> Your instructions:
Copy out each line of the material below that holds the string "checkered".

> Given data:
——

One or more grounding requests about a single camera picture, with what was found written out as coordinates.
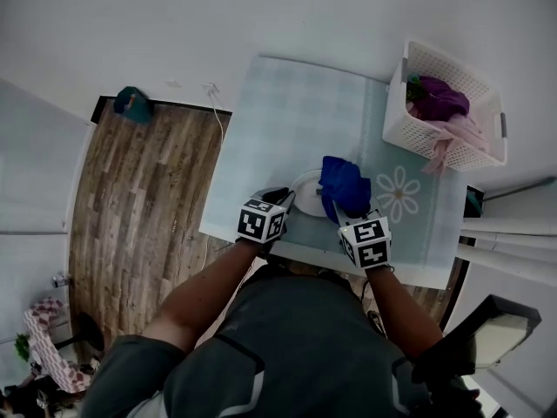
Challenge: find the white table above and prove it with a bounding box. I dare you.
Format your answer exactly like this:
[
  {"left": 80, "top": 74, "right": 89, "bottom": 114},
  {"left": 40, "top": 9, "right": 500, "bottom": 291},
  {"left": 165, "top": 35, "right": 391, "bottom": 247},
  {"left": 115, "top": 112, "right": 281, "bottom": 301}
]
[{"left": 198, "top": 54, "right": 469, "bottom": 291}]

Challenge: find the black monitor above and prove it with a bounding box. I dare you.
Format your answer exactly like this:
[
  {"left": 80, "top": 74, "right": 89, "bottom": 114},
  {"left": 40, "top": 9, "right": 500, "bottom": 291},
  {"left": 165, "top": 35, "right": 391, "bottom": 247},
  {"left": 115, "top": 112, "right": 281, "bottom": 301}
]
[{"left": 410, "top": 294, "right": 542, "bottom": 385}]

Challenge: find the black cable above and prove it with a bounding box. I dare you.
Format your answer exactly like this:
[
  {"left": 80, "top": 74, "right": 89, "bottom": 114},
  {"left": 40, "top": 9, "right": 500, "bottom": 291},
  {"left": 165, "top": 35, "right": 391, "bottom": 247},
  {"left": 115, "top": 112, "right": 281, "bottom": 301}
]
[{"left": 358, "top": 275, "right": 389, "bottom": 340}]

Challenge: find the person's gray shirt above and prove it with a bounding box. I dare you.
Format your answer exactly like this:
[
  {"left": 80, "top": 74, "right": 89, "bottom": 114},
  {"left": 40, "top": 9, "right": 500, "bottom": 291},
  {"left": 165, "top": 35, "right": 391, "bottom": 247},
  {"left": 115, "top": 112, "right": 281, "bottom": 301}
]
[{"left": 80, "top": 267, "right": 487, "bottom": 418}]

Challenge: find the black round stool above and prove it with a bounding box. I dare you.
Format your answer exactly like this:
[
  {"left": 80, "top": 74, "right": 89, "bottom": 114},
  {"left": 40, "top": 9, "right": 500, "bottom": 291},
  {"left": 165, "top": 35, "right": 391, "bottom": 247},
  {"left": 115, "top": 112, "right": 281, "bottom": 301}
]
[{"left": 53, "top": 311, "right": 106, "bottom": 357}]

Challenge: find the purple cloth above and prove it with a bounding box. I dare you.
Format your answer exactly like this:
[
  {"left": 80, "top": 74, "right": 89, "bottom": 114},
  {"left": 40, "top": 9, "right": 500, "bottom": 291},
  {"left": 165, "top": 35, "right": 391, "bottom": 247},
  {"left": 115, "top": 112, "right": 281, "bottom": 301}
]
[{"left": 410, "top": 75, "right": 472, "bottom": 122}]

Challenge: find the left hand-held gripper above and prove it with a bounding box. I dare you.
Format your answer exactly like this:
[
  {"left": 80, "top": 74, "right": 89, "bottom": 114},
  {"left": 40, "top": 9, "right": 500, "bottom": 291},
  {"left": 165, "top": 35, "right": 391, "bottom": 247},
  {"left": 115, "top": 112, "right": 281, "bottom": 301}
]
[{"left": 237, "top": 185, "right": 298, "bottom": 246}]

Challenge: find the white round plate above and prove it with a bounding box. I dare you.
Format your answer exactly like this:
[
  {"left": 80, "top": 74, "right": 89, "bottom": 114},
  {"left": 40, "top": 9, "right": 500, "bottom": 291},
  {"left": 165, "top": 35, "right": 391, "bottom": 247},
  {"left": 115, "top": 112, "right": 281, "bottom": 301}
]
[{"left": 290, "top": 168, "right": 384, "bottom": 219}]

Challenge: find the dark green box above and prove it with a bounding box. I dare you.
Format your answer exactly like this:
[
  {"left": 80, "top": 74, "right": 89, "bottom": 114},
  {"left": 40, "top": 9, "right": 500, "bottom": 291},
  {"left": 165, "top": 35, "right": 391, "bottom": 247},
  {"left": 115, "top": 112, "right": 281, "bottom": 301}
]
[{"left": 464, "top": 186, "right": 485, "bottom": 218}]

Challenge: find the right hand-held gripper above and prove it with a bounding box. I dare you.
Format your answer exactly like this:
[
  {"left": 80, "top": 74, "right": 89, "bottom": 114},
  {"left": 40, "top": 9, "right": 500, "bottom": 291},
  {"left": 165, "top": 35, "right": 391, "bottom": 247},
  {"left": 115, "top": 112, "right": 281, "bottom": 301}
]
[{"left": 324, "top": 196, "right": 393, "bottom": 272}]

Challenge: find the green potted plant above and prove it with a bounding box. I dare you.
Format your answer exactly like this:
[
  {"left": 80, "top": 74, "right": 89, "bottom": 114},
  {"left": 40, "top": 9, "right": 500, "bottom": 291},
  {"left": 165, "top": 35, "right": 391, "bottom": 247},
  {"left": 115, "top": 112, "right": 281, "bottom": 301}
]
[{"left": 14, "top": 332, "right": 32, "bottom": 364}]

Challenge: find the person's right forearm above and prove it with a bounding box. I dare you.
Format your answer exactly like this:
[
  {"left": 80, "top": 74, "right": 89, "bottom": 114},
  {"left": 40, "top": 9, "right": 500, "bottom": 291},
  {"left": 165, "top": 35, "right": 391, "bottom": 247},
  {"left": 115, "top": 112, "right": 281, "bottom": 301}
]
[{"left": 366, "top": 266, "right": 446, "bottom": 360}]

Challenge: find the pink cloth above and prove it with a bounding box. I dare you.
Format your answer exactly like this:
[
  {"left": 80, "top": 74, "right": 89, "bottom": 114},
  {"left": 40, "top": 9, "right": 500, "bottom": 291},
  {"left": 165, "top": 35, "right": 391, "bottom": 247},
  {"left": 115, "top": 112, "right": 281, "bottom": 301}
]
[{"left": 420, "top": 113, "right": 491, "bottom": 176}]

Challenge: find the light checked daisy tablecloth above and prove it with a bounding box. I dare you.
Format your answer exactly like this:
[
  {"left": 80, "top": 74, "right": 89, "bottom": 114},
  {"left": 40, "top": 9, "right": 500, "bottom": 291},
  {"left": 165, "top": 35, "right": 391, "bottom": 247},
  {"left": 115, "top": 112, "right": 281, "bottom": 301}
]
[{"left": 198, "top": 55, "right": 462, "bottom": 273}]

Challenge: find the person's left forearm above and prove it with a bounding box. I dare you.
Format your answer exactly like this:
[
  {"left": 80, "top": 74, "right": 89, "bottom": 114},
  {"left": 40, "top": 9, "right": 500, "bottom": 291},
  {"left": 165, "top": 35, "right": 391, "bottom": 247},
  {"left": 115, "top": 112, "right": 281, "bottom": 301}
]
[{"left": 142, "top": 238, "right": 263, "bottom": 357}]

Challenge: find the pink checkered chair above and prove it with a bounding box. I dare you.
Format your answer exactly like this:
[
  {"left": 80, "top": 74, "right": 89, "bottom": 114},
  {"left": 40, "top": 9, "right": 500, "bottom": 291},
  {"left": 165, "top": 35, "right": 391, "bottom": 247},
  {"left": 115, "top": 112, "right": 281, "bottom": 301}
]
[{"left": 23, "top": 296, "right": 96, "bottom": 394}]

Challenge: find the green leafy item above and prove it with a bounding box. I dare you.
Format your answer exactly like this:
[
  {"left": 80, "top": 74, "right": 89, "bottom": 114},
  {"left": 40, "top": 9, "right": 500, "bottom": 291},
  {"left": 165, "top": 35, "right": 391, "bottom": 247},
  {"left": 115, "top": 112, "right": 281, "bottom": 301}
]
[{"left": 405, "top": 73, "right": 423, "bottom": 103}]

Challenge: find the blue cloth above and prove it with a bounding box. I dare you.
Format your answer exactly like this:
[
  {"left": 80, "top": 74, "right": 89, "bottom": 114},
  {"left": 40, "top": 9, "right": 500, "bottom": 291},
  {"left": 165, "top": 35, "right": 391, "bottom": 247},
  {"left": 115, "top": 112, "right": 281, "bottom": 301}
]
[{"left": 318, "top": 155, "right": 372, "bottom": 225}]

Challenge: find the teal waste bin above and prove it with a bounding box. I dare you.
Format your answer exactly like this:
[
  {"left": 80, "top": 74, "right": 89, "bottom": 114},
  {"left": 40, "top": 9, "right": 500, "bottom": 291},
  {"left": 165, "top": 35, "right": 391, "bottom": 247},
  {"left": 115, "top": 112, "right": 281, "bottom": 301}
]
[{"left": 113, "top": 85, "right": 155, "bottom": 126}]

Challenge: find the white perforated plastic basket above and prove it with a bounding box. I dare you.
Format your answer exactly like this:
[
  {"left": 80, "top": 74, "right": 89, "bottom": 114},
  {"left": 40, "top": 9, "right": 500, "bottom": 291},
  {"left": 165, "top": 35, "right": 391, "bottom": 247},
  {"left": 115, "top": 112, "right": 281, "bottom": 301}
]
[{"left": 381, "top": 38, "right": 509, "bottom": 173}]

——

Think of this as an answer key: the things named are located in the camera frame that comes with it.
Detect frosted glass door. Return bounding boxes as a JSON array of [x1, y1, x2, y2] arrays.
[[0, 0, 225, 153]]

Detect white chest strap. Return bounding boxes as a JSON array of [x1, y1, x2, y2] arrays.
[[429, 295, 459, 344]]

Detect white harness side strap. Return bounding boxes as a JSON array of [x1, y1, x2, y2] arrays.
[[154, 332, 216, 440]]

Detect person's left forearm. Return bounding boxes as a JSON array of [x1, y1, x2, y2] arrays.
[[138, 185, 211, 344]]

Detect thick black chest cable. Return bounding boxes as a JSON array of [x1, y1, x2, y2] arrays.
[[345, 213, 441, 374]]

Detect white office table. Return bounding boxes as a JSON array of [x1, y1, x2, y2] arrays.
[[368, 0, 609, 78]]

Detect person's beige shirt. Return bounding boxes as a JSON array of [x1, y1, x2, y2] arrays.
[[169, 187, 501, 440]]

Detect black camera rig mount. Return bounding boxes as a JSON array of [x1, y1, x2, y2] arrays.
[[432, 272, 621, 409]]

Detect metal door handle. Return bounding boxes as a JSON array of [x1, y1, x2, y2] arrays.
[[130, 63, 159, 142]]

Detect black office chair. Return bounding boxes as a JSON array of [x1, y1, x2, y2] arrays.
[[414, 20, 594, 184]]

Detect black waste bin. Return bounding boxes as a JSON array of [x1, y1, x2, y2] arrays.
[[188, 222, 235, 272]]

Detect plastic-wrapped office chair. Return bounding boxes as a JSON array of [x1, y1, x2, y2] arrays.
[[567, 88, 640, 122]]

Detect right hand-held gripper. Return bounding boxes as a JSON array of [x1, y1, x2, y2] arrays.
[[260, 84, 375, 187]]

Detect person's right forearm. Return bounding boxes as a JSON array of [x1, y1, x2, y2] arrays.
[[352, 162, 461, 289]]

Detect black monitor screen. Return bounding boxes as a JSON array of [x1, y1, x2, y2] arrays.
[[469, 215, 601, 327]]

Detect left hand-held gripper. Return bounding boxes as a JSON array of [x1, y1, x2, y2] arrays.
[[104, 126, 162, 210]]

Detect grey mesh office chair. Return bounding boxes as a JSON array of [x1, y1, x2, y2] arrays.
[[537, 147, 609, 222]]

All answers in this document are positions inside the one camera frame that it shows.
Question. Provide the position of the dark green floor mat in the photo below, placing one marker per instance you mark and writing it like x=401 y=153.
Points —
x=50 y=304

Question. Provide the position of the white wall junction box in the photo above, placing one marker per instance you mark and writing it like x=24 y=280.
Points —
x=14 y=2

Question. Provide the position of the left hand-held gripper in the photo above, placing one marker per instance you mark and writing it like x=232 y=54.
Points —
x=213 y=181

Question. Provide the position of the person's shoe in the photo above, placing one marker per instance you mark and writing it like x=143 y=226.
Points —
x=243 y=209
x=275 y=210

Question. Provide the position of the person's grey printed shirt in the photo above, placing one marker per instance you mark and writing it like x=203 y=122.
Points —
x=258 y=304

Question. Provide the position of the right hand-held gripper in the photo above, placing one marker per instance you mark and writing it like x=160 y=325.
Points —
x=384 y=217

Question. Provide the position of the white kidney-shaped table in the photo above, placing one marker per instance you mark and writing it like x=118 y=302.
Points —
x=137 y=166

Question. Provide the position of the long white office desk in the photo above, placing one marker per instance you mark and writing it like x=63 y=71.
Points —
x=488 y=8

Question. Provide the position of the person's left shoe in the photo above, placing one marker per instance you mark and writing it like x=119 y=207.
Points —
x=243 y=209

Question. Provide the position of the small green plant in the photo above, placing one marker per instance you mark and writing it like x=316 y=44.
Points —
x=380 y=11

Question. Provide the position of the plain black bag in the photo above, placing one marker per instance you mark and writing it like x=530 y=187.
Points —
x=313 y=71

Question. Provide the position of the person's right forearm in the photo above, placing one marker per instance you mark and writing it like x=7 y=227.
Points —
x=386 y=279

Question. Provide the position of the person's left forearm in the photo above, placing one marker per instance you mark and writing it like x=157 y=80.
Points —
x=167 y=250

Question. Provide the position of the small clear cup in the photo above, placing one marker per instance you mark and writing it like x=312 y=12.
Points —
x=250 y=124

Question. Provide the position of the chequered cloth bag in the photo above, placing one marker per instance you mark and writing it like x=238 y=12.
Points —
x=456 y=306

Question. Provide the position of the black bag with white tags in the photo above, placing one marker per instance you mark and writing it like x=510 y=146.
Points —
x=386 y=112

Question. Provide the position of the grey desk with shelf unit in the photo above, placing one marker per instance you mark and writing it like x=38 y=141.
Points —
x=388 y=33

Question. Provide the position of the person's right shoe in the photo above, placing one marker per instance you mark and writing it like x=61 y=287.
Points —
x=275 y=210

——

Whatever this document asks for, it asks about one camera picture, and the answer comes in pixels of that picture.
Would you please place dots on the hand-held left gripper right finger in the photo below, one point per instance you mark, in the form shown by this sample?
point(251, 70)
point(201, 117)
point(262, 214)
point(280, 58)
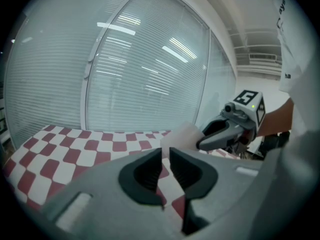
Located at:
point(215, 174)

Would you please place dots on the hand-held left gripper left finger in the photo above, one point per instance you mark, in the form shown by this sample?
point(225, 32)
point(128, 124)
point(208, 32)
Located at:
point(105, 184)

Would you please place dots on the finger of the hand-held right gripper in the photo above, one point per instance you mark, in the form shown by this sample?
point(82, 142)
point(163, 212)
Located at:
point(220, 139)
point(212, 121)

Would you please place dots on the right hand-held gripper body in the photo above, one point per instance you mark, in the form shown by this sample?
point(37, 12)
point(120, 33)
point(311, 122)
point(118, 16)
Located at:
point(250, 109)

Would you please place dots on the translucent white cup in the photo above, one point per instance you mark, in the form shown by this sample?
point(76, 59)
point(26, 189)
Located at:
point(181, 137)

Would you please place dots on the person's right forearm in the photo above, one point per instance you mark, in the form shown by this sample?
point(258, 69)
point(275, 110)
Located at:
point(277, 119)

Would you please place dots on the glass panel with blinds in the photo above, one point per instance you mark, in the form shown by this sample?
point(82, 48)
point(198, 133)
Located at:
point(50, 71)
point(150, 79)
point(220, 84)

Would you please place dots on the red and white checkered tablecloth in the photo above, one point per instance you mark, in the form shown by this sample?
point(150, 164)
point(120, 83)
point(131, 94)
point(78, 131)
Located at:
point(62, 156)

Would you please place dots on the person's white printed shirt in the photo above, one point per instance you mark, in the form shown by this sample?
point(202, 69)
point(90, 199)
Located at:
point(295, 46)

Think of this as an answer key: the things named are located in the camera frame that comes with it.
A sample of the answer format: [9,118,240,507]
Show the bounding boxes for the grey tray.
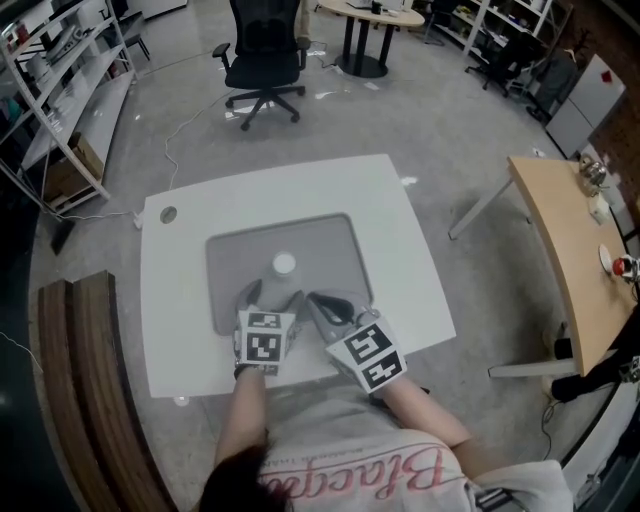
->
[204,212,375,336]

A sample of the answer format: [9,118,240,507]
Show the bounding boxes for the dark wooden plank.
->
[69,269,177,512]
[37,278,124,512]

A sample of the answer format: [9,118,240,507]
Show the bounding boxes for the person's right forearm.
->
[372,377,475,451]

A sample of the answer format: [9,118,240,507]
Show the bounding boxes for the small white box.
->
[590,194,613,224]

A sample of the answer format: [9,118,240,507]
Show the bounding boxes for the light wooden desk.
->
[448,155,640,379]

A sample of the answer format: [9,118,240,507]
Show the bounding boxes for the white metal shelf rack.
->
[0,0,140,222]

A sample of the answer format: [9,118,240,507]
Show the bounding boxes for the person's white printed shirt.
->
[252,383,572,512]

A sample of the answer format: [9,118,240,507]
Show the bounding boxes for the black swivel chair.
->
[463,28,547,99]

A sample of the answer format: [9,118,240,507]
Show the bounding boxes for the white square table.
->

——

> Answer to this exercise:
Challenge: find the pink checkered chair above and prove it with a bounding box. I dare you.
Would you please place dots on the red and white checkered tablecloth in the photo above, one point per instance you mark, in the form shown by this sample?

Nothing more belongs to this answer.